In the listing beneath this line, copy exactly the lines starting with the one containing "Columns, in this" and going on through the one containing "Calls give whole".
>>>>>
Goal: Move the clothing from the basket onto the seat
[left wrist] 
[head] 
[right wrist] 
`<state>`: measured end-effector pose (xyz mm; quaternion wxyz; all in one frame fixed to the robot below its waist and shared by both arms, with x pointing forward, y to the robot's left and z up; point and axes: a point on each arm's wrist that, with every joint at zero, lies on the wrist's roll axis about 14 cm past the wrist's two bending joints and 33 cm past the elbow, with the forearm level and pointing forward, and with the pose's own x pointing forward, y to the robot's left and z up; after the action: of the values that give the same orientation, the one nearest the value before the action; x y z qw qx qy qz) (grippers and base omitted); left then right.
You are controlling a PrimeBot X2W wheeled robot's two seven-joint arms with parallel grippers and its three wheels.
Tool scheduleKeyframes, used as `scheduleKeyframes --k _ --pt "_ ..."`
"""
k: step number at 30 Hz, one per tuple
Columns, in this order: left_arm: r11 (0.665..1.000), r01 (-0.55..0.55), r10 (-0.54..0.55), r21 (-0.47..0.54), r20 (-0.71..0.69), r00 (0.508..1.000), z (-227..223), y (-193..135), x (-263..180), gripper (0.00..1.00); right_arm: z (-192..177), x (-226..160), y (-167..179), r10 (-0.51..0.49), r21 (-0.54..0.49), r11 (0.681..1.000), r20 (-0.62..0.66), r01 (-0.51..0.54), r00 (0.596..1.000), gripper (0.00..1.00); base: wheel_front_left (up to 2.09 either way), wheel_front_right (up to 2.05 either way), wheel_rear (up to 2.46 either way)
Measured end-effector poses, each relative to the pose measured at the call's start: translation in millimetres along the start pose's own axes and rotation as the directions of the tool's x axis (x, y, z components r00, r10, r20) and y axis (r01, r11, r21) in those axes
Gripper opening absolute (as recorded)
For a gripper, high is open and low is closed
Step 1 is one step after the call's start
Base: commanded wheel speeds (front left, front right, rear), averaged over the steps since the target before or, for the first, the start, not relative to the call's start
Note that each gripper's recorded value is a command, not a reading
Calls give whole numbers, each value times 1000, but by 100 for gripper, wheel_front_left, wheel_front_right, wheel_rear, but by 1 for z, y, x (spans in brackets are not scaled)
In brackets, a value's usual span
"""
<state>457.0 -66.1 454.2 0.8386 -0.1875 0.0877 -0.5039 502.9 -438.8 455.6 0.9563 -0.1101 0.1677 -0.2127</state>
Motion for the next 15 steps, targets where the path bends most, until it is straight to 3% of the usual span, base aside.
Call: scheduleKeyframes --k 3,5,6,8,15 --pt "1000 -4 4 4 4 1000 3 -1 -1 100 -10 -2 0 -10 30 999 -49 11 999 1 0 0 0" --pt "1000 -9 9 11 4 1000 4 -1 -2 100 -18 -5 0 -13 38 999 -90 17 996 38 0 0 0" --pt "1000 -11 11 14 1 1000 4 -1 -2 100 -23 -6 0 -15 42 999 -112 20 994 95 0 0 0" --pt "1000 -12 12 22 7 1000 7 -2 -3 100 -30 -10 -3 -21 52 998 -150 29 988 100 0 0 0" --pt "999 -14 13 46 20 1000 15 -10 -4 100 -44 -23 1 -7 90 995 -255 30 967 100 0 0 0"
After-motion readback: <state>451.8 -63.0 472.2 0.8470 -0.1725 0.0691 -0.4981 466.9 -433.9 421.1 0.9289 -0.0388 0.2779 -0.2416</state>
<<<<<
■ Result ■
Columns, in this order: left_arm: r11 (0.665..1.000), r01 (-0.55..0.55), r10 (-0.54..0.55), r21 (-0.47..0.54), r20 (-0.71..0.69), r00 (0.508..1.000), z (-227..223), y (-193..135), x (-263..180), gripper (0.00..1.00); right_arm: z (-192..177), x (-226..160), y (-167..179), r10 (-0.51..0.49), r21 (-0.54..0.49), r11 (0.681..1.000), r20 (-0.62..0.66), r01 (-0.51..0.54), r00 (0.596..1.000), gripper (0.00..1.00); base: wheel_front_left (up to 2.09 either way), wheel_front_right (up to 2.05 either way), wheel_rear (up to 2.46 either way)
Measured end-effector poses, each relative to the pose measured at the call's start: translation in millimetres along the start pose's own axes and rotation as the directions of the tool's x axis (x, y, z components r00, r10, r20) and y axis (r01, r11, r21) in those axes
Gripper opening absolute (as recorded)
For a gripper, high is open and low is closed
Step 1 is one step after the call's start
Base: commanded wheel speeds (front left, front right, rear), averaged over the steps since the target before or, for the first, the start, not relative to the call's start
Note that each gripper's recorded value is a command, not a reading
Calls give whole numbers, each value times 1000, but by 100 for gripper, wheel_front_left, wheel_front_right, wheel_rear, but by 1 for z, y, x (spans in brackets are not scaled)

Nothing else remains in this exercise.